● WORK TASK
Transcribe each line below without altering anything.

##########

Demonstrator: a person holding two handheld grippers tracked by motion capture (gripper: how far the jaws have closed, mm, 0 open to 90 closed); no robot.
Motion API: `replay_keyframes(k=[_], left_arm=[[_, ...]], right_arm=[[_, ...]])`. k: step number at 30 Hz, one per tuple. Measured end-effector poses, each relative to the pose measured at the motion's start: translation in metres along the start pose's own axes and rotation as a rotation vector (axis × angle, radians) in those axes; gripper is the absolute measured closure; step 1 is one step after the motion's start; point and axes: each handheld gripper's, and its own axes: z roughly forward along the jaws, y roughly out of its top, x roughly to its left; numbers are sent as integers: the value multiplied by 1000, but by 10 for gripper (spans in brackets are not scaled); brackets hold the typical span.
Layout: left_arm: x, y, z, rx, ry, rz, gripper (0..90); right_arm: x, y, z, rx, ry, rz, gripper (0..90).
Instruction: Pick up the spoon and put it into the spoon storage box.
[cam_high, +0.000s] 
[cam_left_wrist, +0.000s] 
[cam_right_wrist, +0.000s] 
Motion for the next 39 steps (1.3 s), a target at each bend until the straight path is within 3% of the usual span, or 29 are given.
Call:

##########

● EXERCISE OUTPUT
Demonstrator: a person holding two handheld grippers tracked by motion capture (gripper: how far the jaws have closed, mm, 0 open to 90 closed); no robot.
Motion API: `replay_keyframes(k=[_], left_arm=[[_, ...]], right_arm=[[_, ...]])`. k: step number at 30 Hz, one per tuple. Measured end-effector poses, each relative to the pose measured at the motion's start: translation in metres along the start pose's own axes and rotation as a rotation vector (axis × angle, radians) in those axes; gripper is the absolute measured closure; step 1 is one step after the motion's start; point and axes: each handheld gripper's, and its own axes: z roughly forward along the jaws, y roughly out of its top, x roughly to its left; numbers are sent as integers: the value multiplied by 1000, but by 10 for gripper (spans in brackets are not scaled); brackets hold the typical span.
Layout: left_arm: x, y, z, rx, ry, rz, gripper (0..90); right_arm: x, y, z, rx, ry, rz, gripper (0..90).
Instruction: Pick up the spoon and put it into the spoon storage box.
[cam_high, +0.000s] 
[cam_left_wrist, +0.000s] 
[cam_right_wrist, +0.000s] 
Motion for the next 39 steps (1.3 s), a target at each bend until the straight path is within 3% of the usual span, or 29 are given.
Call:

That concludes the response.